▶ [Problem statement] In the entries below, count each line where "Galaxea" appears. Give the total and nothing more.

▶ [Dataset records]
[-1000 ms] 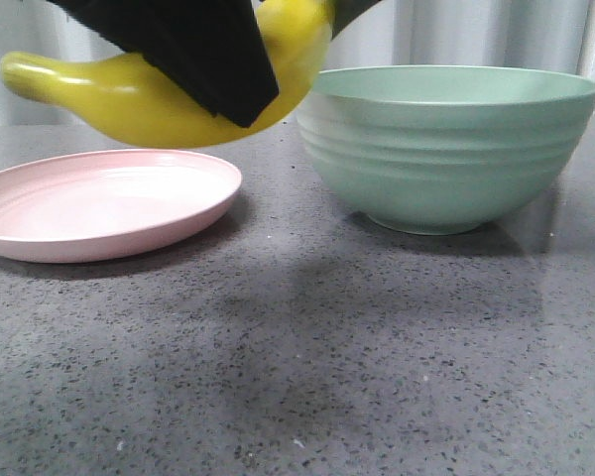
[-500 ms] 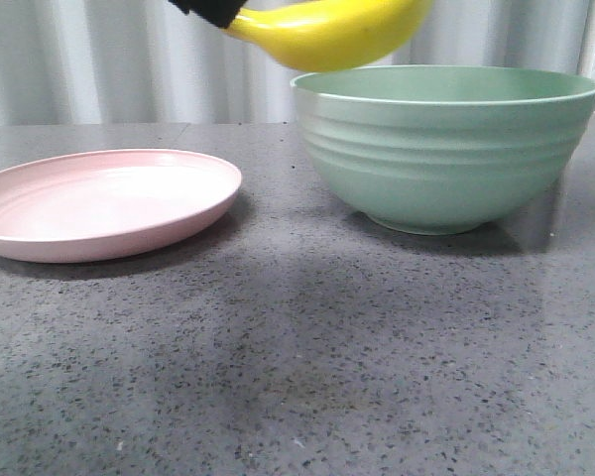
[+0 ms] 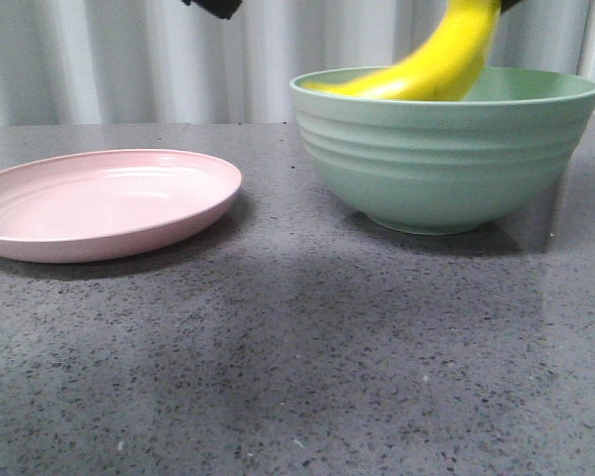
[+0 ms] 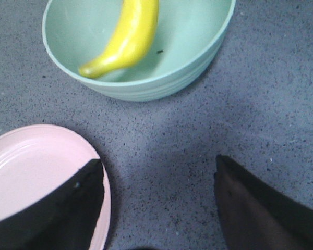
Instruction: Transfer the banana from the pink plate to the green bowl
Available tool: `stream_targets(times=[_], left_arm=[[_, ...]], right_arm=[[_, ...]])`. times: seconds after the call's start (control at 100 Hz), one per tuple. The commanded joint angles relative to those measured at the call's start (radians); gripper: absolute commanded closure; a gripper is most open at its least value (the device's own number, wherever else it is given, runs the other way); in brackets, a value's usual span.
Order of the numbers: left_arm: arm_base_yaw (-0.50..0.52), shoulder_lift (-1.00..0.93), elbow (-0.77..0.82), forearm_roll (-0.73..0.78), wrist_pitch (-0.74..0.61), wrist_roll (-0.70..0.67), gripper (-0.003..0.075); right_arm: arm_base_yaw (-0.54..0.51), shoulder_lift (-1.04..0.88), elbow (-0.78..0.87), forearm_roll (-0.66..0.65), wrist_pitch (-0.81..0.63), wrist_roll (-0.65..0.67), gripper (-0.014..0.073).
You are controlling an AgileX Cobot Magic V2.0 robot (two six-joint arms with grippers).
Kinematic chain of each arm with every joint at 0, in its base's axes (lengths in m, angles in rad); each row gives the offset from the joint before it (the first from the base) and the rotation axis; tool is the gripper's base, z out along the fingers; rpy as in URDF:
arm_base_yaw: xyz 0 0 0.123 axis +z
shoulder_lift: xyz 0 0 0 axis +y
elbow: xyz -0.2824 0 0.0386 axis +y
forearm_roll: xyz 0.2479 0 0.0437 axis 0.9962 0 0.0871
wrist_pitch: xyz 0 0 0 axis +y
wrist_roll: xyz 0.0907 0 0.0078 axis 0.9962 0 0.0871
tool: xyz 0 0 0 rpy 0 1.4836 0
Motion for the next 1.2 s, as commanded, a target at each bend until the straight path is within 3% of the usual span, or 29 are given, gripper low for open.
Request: stream_targets(times=[0.0, 0.29, 0.46, 0.56, 0.7, 0.72, 0.92, 1.19], left_arm=[[-0.008, -0.025, -0.033, 0.008, -0.083, -0.035, 0.0298], [-0.008, -0.025, -0.033, 0.004, -0.092, -0.035, 0.0298], [-0.005, -0.059, -0.033, 0.004, -0.092, -0.042, 0.0316], [-0.005, -0.094, -0.033, 0.018, -0.092, -0.060, 0.0452], [-0.005, -0.150, -0.031, 0.016, -0.092, -0.069, 0.0737], [-0.005, -0.160, -0.029, 0.020, -0.092, -0.069, 0.0737], [-0.005, -0.251, 0.020, 0.048, -0.112, -0.092, 0.0739], [-0.005, -0.452, 0.250, 0.098, -0.313, -0.191, 0.0739]], right_arm=[[-0.007, -0.025, -0.037, -0.004, -0.051, -0.008, 0.0298], [-0.007, -0.029, -0.037, -0.028, -0.043, -0.008, 0.0298], [-0.007, -0.076, -0.037, -0.184, -0.032, -0.008, 0.0303], [-0.007, -0.126, -0.037, -0.216, 0.012, -0.008, 0.0379], [-0.005, -0.191, -0.037, -0.220, 0.083, -0.032, 0.0637], [-0.005, -0.202, -0.037, -0.220, 0.094, -0.037, 0.0674], [-0.005, -0.323, -0.014, -0.220, 0.159, -0.039, 0.0669], [-0.005, -0.583, 0.226, -0.220, 0.029, -0.063, 0.0669]])
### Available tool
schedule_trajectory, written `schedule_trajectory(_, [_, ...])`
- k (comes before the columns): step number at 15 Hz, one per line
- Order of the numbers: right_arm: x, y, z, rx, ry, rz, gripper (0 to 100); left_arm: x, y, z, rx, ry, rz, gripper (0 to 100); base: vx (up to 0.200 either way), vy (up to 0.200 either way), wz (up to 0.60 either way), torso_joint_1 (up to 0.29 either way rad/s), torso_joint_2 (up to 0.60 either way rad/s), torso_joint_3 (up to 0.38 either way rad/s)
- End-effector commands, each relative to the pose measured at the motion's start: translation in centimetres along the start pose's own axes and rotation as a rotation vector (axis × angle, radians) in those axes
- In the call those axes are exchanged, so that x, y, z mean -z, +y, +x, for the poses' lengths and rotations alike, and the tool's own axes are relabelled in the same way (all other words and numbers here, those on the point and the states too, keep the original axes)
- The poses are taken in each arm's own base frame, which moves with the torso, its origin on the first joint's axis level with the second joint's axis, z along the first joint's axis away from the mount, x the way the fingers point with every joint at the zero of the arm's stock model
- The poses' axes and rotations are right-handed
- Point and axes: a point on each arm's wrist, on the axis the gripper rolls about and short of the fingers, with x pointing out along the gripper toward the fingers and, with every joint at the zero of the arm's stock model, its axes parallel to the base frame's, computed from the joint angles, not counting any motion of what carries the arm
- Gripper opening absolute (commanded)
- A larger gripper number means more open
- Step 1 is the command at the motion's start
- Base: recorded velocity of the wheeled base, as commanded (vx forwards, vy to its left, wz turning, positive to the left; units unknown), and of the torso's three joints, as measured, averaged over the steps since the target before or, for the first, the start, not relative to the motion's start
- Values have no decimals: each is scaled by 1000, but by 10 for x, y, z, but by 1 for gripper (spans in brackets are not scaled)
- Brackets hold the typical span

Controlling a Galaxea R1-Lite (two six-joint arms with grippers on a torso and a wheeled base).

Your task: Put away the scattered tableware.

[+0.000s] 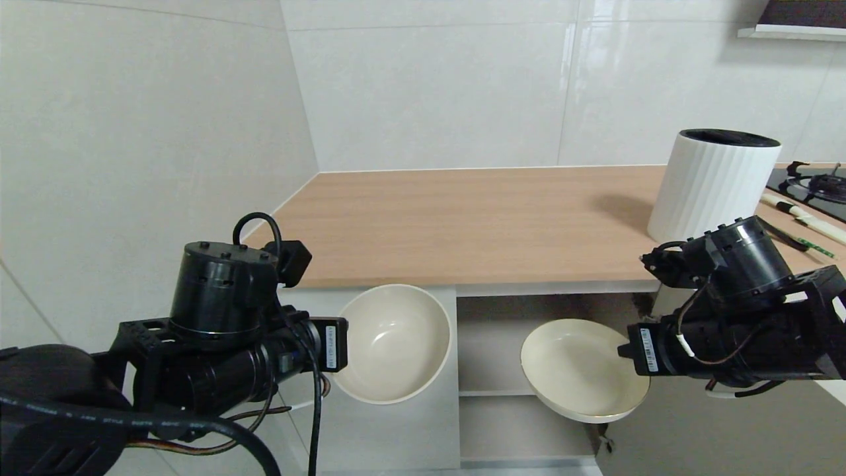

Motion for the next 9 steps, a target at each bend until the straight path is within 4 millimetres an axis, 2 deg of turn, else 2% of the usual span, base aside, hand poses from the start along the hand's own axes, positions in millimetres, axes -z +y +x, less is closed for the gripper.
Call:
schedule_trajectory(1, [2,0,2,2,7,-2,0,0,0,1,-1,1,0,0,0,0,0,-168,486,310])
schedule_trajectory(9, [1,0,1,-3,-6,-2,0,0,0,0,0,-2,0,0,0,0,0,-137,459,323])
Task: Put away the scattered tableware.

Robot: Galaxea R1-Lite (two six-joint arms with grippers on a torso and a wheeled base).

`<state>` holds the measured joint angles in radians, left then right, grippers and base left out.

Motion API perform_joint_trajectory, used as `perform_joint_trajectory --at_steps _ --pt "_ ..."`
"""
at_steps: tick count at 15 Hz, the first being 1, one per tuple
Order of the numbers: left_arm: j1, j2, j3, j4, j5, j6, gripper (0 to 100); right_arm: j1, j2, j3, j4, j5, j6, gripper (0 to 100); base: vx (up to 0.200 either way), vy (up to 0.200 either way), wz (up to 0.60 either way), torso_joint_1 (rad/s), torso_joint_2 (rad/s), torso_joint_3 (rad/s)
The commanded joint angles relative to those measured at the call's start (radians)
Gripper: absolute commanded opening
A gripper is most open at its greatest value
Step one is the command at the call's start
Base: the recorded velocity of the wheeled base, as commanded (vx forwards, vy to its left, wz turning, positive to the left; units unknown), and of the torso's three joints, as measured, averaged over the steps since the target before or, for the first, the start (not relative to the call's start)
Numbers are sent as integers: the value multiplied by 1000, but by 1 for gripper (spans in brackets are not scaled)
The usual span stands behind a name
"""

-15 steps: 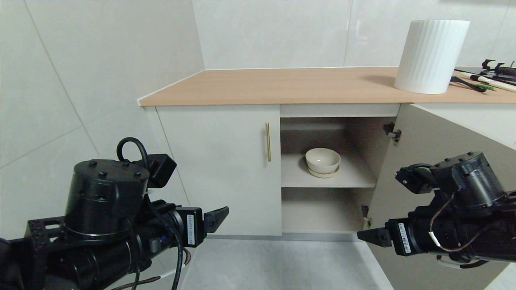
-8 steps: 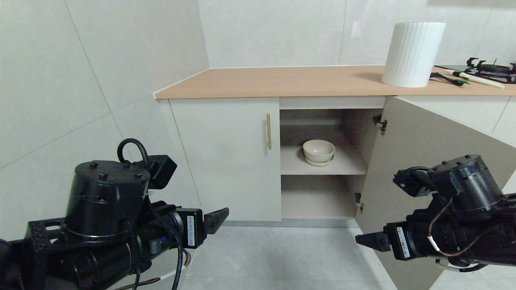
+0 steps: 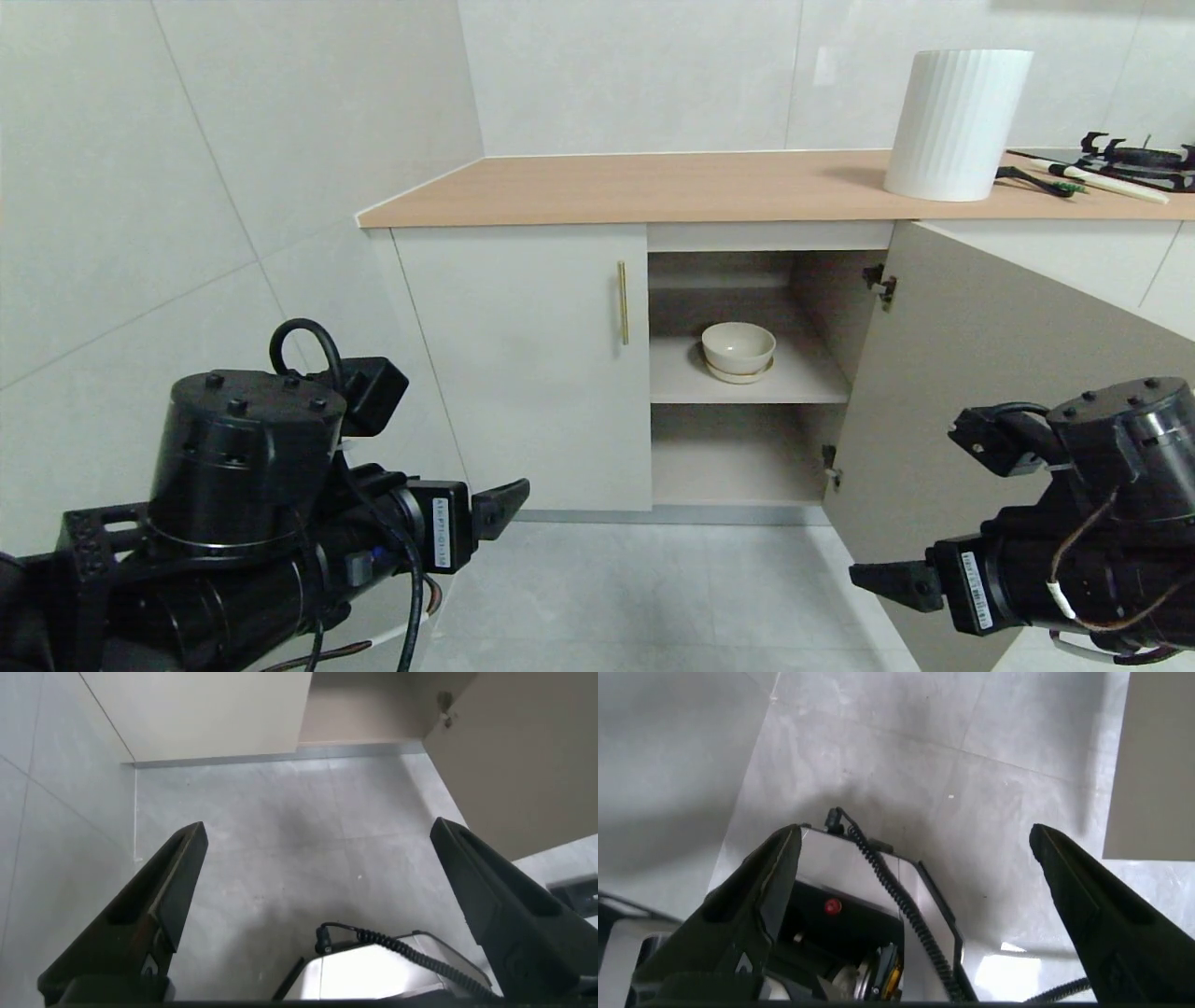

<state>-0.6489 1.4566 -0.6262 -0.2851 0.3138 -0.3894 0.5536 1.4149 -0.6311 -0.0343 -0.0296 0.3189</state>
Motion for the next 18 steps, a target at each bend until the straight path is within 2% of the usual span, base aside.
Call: perform_joint_trajectory --at_steps 1,2,12,15,18 --pt "0 5 0 0 1 0 100 0 -36 11 1 -1 0 100 0 0 0 0 0 0" --pt "0 5 -1 0 1 0 100 0 -37 19 1 -3 0 100 0 0 0 0 0 0" --pt "0 7 -1 0 1 0 100 -3 -105 50 51 -4 -21 100 0 -200 0 2 2 3" --pt "0 8 -1 0 1 0 100 -21 -105 31 112 -16 -21 100 0 0 0 0 0 0" --pt "0 4 -1 0 1 0 100 -116 -94 -13 172 -81 -21 100 0 0 0 0 0 0"
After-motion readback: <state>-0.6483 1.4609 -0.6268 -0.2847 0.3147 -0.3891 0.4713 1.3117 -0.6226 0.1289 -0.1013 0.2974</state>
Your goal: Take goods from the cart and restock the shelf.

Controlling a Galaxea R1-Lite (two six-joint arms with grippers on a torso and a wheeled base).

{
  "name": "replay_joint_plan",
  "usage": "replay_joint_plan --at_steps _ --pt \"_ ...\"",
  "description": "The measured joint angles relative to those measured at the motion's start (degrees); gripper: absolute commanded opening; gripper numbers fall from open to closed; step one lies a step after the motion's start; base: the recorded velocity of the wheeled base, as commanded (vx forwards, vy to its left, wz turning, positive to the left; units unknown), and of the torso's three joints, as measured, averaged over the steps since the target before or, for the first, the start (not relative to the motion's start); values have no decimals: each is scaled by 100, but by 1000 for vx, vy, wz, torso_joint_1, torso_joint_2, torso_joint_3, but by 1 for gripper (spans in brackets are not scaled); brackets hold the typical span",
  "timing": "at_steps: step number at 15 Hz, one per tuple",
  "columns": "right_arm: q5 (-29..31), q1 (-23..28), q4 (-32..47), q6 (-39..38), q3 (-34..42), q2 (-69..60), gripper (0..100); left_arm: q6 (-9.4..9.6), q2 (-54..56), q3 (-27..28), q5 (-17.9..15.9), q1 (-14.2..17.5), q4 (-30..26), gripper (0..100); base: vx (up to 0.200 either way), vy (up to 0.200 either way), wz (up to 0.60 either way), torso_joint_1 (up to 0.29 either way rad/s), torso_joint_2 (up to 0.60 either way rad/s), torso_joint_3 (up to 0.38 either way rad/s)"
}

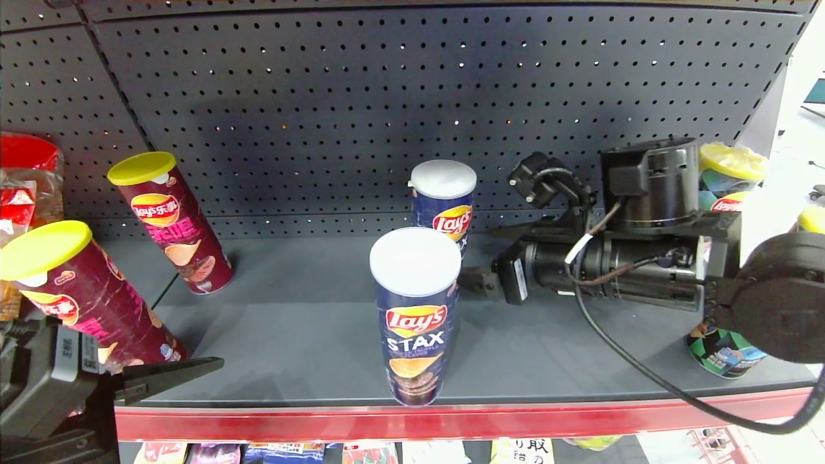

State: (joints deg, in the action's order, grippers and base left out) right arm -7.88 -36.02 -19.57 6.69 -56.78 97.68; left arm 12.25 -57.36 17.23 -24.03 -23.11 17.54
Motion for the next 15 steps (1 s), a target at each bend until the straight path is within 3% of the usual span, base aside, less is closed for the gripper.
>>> replay_joint_plan --at_steps 11,13,15 --pt "196 -9 83 -27 3099 -3106 100 4 -830 201 60 0 11 100 0 0 0 0 0 0" --pt "246 100 407 -29 3593 -4137 100 6 -1072 308 61 -1 13 100 0 0 0 0 0 0" --pt "308 518 1068 -51 3794 -5185 100 4 -1304 405 60 -20 22 100 0 0 0 0 0 0"
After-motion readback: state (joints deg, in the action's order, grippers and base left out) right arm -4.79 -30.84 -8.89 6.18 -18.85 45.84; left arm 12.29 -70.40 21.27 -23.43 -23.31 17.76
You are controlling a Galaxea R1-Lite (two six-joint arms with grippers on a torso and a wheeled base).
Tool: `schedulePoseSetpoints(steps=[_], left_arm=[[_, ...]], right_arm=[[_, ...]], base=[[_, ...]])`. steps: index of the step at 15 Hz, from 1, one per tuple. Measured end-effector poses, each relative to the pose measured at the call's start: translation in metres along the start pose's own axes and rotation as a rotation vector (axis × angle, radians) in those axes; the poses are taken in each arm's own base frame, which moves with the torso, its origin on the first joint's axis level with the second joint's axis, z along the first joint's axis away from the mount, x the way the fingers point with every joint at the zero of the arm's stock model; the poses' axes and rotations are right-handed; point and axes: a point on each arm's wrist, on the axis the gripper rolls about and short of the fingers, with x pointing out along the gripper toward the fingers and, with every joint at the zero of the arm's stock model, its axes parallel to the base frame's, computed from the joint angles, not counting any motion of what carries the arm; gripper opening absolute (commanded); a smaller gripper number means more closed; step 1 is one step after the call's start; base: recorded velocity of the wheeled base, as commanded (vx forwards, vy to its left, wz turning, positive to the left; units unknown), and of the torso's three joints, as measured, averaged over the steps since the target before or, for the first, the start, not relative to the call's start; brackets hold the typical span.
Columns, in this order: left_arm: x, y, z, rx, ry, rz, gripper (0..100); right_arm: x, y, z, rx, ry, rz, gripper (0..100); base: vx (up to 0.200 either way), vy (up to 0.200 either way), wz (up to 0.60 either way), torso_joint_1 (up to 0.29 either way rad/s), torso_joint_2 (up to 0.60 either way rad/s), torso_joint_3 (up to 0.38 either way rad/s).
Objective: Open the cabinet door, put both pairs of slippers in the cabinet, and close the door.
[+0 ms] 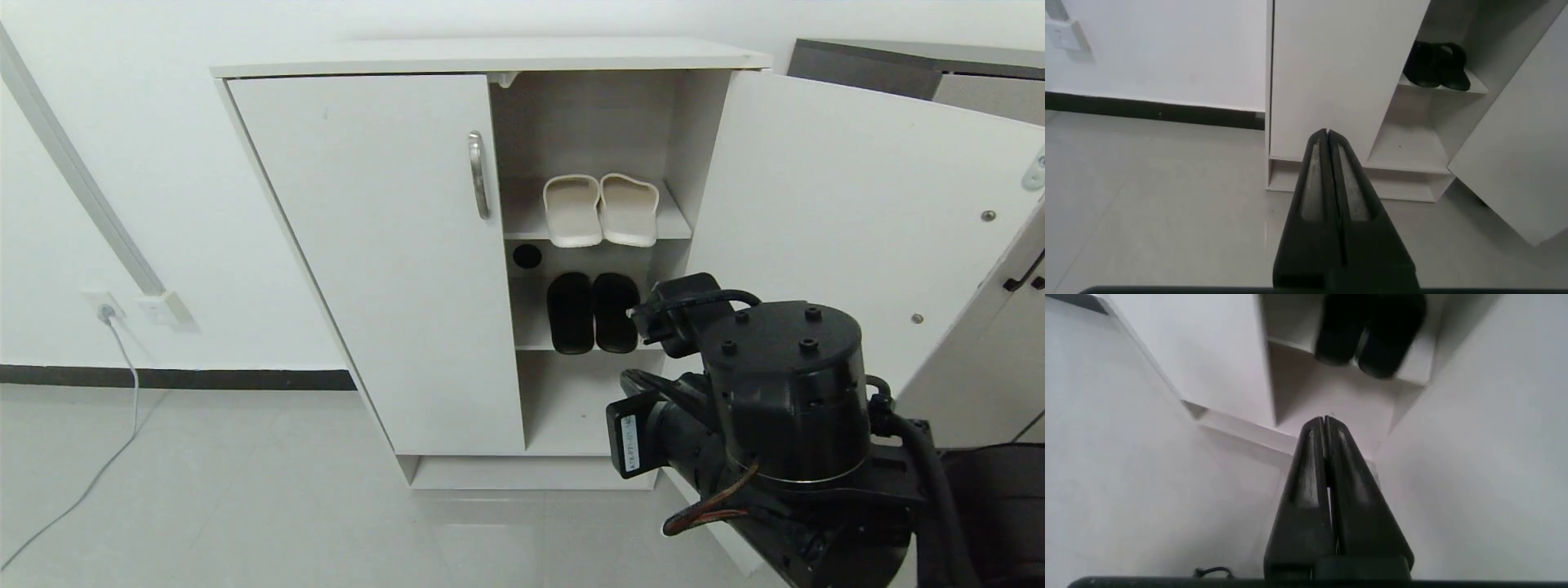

▶ [Result below] 4